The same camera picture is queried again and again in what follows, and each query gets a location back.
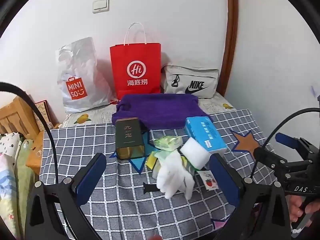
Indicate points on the yellow green sponge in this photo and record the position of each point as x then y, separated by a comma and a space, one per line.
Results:
153, 160

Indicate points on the purple towel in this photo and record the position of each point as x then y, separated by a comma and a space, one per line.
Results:
162, 110

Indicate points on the wooden nightstand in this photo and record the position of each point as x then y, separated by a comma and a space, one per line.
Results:
35, 152

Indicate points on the blue tissue pack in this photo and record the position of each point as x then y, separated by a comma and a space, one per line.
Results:
206, 132

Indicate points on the brown wooden door frame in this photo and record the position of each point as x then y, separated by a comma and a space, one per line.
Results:
231, 37

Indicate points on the green tissue packet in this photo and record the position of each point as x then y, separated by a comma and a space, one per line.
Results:
167, 142

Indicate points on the dark green tin box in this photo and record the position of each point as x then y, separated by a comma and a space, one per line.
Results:
128, 137

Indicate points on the grey fabric pouch bag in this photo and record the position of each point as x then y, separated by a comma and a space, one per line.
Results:
190, 77

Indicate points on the white glove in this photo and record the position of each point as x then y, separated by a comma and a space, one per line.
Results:
175, 177

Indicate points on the person's right hand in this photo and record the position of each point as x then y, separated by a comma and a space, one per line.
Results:
296, 207

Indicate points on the wooden headboard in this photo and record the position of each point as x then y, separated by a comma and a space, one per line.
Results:
15, 116

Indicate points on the white sponge block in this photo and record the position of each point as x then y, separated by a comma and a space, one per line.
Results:
196, 153

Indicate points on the white plastic shopping bag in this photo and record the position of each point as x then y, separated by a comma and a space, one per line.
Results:
80, 77

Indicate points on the grey checked blanket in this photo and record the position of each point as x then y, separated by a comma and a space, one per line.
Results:
130, 205

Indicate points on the floral bedding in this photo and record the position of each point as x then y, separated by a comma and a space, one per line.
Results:
11, 170

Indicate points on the framed picture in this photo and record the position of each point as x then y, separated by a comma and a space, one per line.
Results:
43, 113

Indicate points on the red paper bag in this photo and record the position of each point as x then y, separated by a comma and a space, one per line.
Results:
136, 55

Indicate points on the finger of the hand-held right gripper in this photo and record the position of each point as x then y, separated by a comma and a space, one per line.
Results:
287, 141
268, 156

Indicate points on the tomato print wipe sachet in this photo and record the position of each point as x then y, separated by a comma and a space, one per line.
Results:
208, 181

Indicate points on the white wall light switch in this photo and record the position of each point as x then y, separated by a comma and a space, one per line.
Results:
101, 5

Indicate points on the newspaper print bed sheet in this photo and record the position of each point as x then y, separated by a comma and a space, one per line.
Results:
100, 116

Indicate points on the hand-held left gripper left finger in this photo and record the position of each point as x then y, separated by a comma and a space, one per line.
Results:
91, 180

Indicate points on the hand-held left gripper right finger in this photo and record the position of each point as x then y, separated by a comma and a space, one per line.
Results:
225, 180

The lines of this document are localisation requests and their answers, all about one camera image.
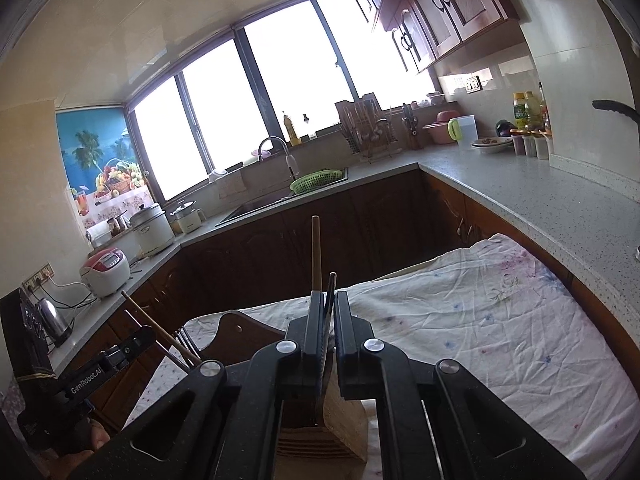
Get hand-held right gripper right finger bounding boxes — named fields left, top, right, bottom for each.
left=334, top=291, right=591, bottom=480

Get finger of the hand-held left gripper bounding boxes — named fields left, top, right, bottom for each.
left=102, top=326, right=157, bottom=371

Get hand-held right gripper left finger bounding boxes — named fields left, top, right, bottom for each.
left=65, top=290, right=326, bottom=480

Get brown wooden chopstick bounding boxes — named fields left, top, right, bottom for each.
left=310, top=215, right=324, bottom=294
left=121, top=290, right=202, bottom=366

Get metal fork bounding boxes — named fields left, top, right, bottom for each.
left=174, top=326, right=202, bottom=362

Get wooden utensil holder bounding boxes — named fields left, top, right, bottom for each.
left=200, top=310, right=372, bottom=467

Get dish rack with utensils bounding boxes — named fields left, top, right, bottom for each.
left=334, top=92, right=399, bottom=164

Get person's left hand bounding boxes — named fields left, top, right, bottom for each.
left=47, top=417, right=112, bottom=478

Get steel electric kettle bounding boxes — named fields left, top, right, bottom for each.
left=34, top=297, right=77, bottom=349

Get pink white rice cooker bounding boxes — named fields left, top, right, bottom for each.
left=80, top=247, right=134, bottom=299

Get wooden lower cabinets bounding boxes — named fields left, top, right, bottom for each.
left=47, top=167, right=640, bottom=426

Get wooden cabinets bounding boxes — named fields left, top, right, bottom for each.
left=332, top=0, right=522, bottom=74
left=47, top=167, right=640, bottom=426

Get large white cooker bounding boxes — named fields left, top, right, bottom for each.
left=128, top=203, right=176, bottom=257

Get paper towel roll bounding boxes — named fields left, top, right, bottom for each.
left=85, top=220, right=114, bottom=249

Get white floral tablecloth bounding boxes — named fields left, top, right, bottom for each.
left=122, top=232, right=633, bottom=480

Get kitchen sink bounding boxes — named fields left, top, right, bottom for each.
left=215, top=167, right=349, bottom=229

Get small white electric pot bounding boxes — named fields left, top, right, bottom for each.
left=170, top=200, right=207, bottom=235

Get green plastic basket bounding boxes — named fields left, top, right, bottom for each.
left=289, top=168, right=344, bottom=196

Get curved metal faucet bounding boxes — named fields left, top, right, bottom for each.
left=257, top=136, right=301, bottom=184

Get yellow dish soap bottle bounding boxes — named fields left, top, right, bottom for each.
left=282, top=110, right=303, bottom=147

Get knife block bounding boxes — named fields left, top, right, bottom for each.
left=401, top=102, right=424, bottom=151

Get pink bowl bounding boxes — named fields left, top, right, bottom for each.
left=423, top=107, right=460, bottom=145

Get large kitchen window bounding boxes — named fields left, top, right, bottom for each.
left=126, top=0, right=437, bottom=204

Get row of seasoning jars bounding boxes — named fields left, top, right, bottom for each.
left=510, top=129, right=554, bottom=161

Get yellow oil bottle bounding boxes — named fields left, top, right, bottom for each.
left=525, top=82, right=547, bottom=132
left=512, top=91, right=531, bottom=131

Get wooden upper cabinets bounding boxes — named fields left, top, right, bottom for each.
left=332, top=0, right=522, bottom=74

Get wall outlet strip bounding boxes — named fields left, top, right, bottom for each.
left=20, top=262, right=55, bottom=294

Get tropical fruit wall poster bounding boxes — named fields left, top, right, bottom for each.
left=55, top=105, right=152, bottom=232

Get white pitcher green handle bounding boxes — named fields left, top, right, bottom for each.
left=447, top=115, right=479, bottom=152

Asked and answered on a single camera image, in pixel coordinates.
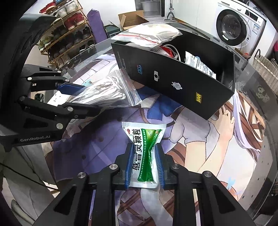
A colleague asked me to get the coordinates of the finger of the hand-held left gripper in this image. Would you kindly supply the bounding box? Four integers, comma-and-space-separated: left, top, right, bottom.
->
18, 96, 101, 132
21, 65, 85, 94

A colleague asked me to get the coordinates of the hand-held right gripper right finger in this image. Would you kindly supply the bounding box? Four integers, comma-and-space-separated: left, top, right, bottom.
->
155, 143, 257, 226

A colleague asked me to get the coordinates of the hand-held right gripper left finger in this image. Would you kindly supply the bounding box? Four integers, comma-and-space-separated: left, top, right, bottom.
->
32, 142, 136, 226

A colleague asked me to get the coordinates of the green and white sachet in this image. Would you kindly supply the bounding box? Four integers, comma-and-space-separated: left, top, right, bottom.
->
121, 121, 167, 189

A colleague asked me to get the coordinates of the zip bag of grey cord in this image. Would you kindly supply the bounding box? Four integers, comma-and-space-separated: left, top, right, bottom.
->
66, 67, 143, 108

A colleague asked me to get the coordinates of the black cardboard box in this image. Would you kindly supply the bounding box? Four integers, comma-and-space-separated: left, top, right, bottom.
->
111, 28, 236, 120

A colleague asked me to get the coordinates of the zip bag of cream rope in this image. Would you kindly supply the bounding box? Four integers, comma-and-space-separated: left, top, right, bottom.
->
110, 23, 183, 48

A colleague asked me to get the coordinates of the red and white packet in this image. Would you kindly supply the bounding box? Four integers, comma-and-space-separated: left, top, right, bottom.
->
160, 45, 182, 59

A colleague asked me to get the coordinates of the white packet with blue print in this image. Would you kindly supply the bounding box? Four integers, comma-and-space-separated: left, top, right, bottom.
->
185, 51, 218, 80

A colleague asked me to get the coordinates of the white cable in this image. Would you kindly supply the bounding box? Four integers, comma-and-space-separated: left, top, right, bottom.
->
165, 45, 181, 60

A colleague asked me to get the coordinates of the printed anime mat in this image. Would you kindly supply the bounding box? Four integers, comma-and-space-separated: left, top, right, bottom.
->
52, 54, 267, 226

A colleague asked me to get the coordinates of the wooden shoe rack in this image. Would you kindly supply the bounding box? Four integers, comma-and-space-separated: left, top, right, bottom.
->
38, 0, 96, 66

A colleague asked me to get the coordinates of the shoe rack with shoes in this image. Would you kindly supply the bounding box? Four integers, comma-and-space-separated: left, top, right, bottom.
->
39, 0, 96, 64

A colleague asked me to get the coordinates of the purple mat bag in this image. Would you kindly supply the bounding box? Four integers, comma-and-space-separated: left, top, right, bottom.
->
87, 9, 108, 42

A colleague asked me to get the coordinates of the dark green box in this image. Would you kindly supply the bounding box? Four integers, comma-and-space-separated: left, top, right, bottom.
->
104, 24, 121, 38

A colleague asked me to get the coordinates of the brown cardboard box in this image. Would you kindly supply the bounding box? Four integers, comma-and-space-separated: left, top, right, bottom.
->
118, 12, 150, 31

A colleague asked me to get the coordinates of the flat mop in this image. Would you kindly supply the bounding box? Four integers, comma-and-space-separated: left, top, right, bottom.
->
166, 0, 180, 21

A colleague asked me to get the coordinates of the wicker laundry basket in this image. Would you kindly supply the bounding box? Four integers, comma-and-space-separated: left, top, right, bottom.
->
252, 50, 278, 77

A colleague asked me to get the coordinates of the white washing machine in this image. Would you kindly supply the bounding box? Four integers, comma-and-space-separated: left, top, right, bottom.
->
213, 2, 267, 55

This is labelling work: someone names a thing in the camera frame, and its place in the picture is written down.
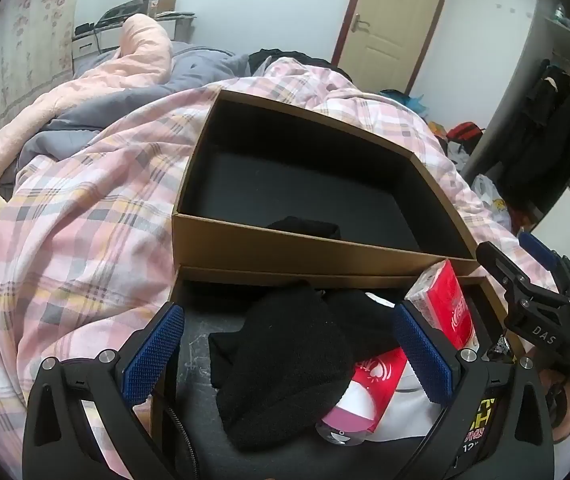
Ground white cloth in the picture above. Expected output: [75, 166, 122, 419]
[365, 360, 448, 448]

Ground pink plaid blanket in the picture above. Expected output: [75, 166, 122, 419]
[0, 57, 558, 441]

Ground black wipes packet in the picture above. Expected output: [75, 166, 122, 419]
[460, 395, 503, 461]

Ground red bag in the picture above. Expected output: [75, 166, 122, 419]
[446, 122, 486, 143]

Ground small cardboard box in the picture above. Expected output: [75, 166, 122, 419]
[147, 0, 178, 18]

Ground floral curtain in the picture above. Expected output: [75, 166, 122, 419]
[0, 0, 86, 171]

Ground white plastic bag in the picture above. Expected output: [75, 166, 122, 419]
[472, 174, 510, 228]

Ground dark clothing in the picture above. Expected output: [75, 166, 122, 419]
[247, 49, 356, 81]

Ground grey quilt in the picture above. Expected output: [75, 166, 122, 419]
[15, 40, 251, 171]

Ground grey wardrobe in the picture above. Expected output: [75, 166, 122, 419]
[462, 0, 570, 261]

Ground black hanging jackets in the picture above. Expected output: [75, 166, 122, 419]
[495, 59, 570, 213]

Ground pink quilt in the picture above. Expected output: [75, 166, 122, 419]
[0, 12, 173, 206]

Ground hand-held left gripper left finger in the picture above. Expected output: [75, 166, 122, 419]
[22, 302, 188, 480]

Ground white nightstand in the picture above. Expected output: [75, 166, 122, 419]
[72, 12, 198, 58]

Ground shallow cardboard box black lining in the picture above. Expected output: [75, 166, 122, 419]
[150, 262, 510, 480]

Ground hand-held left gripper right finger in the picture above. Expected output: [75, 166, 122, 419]
[392, 301, 553, 480]

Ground large white red tissue pack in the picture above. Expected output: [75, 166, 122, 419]
[315, 347, 418, 448]

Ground black knit sock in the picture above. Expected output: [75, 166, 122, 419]
[265, 216, 341, 241]

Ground blue plastic bag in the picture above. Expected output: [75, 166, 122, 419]
[380, 89, 428, 116]

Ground black cloth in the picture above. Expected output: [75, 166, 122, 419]
[322, 287, 403, 361]

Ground beige door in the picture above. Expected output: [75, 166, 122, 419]
[332, 0, 453, 96]

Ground black bag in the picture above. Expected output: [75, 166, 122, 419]
[94, 0, 146, 28]

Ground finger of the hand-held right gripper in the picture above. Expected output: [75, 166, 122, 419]
[519, 231, 570, 293]
[476, 241, 570, 311]

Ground slim red tissue pack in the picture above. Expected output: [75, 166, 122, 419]
[404, 258, 480, 352]

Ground black cable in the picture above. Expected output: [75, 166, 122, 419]
[152, 390, 201, 480]

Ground black fuzzy sock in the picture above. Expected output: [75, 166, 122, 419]
[208, 280, 363, 452]

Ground deep cardboard box black lining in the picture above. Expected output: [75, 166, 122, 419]
[171, 87, 483, 277]

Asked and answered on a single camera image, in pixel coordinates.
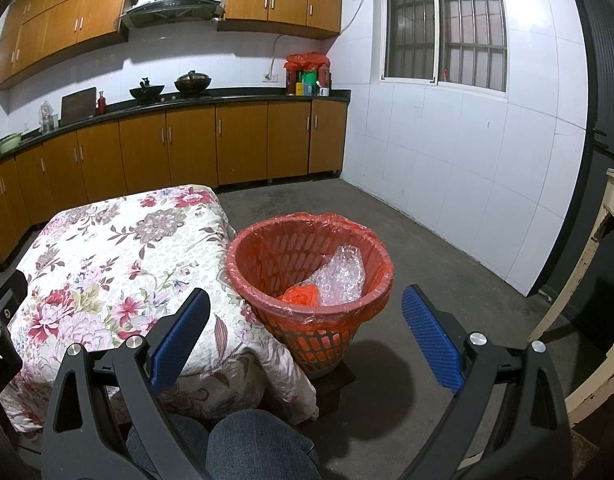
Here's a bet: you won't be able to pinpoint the barred window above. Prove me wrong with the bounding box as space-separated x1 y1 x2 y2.
379 0 508 93

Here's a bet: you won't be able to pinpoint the red plastic bag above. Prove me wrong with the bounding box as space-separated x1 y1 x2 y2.
281 283 320 307

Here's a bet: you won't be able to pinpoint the small black wok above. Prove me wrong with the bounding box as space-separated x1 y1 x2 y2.
130 77 165 101

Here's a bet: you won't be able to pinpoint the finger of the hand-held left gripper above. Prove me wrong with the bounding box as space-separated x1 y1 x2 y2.
0 269 29 340

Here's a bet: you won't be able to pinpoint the red bag over canisters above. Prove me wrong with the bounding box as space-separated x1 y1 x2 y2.
284 51 333 96

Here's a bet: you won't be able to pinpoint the black wok with lid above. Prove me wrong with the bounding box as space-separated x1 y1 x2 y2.
174 71 213 95

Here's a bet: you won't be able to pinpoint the brown cutting board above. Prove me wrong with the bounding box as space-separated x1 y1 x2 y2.
61 87 98 126

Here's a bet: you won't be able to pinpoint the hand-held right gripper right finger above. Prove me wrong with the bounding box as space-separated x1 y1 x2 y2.
397 284 574 480

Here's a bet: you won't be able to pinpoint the red plastic basket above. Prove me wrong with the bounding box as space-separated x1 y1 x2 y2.
225 212 395 380

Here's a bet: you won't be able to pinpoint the white wall cable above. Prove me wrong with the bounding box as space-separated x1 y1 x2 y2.
339 0 383 36

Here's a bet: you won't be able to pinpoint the black kitchen countertop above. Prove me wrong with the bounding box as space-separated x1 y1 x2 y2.
0 89 351 168

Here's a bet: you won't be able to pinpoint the person's left leg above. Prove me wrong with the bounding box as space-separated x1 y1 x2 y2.
126 414 210 480

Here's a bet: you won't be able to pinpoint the grey hose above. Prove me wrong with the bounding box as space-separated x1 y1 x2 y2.
267 34 288 81

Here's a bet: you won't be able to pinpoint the floral cloth covered table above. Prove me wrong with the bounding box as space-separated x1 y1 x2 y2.
0 185 320 433

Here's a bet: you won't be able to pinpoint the dark metal door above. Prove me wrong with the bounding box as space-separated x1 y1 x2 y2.
537 0 614 356

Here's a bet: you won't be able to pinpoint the dark wooden stool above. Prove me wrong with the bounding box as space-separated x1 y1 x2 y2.
299 360 358 416

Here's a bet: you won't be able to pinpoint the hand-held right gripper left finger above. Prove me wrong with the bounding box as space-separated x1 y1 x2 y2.
40 287 211 480

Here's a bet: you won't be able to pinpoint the wooden lower cabinets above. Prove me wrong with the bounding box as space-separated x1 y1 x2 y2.
0 99 349 267

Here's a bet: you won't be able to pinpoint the clear bubble wrap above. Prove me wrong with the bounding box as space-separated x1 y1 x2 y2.
309 245 366 307

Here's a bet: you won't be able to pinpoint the knee in blue jeans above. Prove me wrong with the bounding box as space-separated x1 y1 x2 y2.
204 409 322 480

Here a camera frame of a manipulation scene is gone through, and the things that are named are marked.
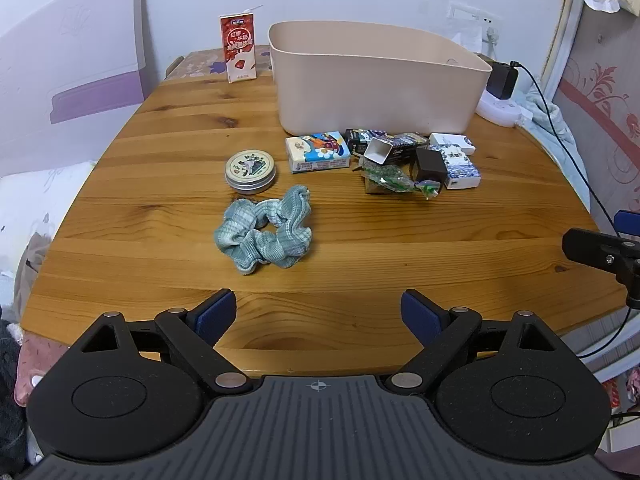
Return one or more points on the light blue blanket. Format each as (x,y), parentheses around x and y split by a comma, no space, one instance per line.
(547,120)

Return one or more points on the floral purple cloth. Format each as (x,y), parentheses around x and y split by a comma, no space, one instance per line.
(205,62)

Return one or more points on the red milk carton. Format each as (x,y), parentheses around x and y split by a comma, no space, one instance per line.
(239,50)

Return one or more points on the white power strip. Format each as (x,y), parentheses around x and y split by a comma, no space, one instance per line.
(500,112)

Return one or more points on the beige plastic storage bin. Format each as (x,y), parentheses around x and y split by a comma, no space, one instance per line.
(380,85)

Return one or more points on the white blue patterned box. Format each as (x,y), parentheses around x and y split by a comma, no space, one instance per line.
(462,170)

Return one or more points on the white wall plug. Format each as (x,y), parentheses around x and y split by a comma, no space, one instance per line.
(493,40)

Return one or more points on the pink cloth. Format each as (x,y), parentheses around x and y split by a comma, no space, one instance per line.
(35,365)

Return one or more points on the green candy wrapper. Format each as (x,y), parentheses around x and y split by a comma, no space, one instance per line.
(387,177)

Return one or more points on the white printed bedding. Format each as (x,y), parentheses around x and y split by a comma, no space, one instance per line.
(35,210)

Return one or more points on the teal fabric scrunchie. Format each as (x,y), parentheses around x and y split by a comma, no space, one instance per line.
(290,240)

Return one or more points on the small white square cup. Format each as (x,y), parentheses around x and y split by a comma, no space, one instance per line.
(377,151)

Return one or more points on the colourful tissue pack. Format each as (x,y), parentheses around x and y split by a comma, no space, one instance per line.
(318,152)

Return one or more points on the round metal tin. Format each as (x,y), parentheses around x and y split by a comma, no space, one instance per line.
(250,170)

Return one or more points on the plain white small box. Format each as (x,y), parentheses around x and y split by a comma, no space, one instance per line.
(450,139)

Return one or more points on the small black box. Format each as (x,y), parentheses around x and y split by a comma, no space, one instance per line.
(431,166)

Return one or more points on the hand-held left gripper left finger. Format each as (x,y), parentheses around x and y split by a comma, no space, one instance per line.
(217,316)

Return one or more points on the floral wardrobe panel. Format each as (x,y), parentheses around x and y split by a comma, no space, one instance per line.
(605,95)

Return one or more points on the black charger adapter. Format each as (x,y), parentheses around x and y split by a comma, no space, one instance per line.
(502,80)

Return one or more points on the white wall socket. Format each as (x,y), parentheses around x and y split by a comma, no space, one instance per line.
(470,14)

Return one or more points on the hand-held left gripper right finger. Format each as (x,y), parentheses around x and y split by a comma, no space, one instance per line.
(421,318)

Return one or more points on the white purple headboard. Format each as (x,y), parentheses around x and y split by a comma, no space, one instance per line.
(65,70)

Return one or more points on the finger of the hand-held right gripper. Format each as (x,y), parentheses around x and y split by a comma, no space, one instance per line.
(595,251)

**WORK INSTRUCTION:**
Going through the material, how many lines contain the word "shoe"? Please give only the number.

**COMPLETED TASK:**
2